WHAT TO DO: Please set down exactly the lines of the listing below from the line containing "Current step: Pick" through the line containing "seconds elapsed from", both lines included, leaving out all other lines.

MATERIAL PROVIDED:
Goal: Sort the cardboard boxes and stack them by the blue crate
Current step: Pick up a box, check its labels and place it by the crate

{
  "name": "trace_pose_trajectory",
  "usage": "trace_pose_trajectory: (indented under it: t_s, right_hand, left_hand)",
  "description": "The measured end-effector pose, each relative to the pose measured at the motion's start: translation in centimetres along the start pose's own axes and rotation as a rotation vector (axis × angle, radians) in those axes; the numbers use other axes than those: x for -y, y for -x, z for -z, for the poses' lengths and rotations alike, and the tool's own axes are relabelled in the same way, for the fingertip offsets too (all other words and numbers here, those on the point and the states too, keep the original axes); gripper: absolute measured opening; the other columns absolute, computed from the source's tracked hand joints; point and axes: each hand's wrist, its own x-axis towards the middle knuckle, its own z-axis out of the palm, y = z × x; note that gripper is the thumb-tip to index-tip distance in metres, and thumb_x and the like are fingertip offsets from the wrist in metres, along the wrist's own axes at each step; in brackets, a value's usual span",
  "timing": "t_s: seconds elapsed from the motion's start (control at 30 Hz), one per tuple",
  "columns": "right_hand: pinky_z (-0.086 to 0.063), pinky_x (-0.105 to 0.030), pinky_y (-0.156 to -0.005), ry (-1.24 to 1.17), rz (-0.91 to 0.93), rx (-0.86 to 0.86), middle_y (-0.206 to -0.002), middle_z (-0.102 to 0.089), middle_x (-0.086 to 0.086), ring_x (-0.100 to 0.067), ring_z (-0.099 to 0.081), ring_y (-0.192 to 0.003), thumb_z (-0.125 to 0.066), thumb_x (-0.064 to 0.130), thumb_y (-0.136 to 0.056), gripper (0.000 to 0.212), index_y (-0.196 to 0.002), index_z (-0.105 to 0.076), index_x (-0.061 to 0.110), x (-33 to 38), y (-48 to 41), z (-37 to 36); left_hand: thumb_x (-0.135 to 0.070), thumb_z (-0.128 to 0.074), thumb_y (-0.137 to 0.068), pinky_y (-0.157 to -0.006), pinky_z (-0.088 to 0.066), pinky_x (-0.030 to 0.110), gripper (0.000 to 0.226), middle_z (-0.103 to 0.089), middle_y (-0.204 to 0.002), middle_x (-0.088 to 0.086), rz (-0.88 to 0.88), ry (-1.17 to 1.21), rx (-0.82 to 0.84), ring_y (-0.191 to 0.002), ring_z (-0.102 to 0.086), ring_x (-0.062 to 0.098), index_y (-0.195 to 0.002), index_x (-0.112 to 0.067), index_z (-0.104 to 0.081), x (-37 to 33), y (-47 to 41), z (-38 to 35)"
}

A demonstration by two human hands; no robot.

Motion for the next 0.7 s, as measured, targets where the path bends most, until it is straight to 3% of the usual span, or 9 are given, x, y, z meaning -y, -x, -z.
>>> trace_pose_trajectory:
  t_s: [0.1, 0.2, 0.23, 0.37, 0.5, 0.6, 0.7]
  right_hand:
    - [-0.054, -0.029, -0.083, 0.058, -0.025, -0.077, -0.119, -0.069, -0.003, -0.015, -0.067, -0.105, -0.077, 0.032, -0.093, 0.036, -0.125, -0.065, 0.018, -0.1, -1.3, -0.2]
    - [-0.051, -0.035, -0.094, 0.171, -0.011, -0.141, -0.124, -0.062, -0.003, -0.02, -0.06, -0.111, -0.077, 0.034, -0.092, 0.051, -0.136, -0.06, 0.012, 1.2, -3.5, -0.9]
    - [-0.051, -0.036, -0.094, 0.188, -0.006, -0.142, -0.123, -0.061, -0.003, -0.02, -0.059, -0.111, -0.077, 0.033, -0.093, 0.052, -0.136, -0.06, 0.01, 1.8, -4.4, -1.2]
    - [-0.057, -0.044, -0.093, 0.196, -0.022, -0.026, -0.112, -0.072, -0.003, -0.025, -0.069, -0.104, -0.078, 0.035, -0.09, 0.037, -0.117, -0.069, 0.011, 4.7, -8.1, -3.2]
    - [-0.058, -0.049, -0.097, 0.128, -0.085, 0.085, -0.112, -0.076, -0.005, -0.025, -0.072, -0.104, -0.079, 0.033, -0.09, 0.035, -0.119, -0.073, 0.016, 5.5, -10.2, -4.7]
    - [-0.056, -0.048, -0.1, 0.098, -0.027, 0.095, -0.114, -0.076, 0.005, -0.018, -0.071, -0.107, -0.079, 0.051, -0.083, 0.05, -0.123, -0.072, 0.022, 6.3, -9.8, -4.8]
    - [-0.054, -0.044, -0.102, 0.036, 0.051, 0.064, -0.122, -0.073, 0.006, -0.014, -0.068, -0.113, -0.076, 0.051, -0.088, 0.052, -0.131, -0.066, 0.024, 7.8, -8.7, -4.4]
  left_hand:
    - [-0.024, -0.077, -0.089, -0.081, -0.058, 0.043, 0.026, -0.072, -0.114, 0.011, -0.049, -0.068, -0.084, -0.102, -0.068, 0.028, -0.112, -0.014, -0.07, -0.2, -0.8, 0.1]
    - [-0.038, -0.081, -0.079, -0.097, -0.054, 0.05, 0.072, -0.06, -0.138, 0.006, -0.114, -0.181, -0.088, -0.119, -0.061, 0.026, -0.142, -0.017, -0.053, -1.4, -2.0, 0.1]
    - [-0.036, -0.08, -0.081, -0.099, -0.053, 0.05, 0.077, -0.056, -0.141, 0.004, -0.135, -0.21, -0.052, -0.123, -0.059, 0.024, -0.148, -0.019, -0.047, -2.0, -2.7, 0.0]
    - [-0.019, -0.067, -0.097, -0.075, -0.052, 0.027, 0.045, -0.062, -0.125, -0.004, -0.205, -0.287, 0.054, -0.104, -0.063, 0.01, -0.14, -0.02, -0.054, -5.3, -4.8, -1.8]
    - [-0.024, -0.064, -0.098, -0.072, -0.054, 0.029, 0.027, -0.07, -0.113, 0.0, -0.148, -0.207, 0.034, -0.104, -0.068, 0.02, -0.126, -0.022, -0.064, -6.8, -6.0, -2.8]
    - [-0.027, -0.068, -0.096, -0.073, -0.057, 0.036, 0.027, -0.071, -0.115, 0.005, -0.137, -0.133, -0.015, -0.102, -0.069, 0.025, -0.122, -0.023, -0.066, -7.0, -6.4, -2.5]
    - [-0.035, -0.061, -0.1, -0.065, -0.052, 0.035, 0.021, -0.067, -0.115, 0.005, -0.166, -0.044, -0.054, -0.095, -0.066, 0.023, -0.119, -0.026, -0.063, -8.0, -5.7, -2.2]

FINAL ANSWER:
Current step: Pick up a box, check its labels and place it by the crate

{
  "name": "trace_pose_trajectory",
  "usage": "trace_pose_trajectory: (indented under it: t_s, right_hand, left_hand)",
  "description": "The measured end-effector pose, each relative to the pose measured at the motion's start: translation in centimetres along the start pose's own axes and rotation as a rotation vector (axis × angle, radians) in those axes; the numbers use other axes than those: x for -y, y for -x, z for -z, for the poses' lengths and rotations alike, and the tool's own axes are relabelled in the same way, for the fingertip offsets too (all other words and numbers here, those on the point and the states too, keep the original axes); gripper: absolute measured opening; the other columns absolute, computed from the source's tracked hand joints; point and axes: each hand's wrist, its own x-axis towards the middle knuckle, its own z-axis out of the palm, y = z × x; note that gripper is the thumb-tip to index-tip distance in metres, and thumb_x and the like are fingertip offsets from the wrist in metres, along the wrist's own axes at each step; in brackets, a value's usual span",
  "timing": "t_s: seconds elapsed from the motion's start (control at 30 Hz), one per tuple",

There is nothing further to this answer.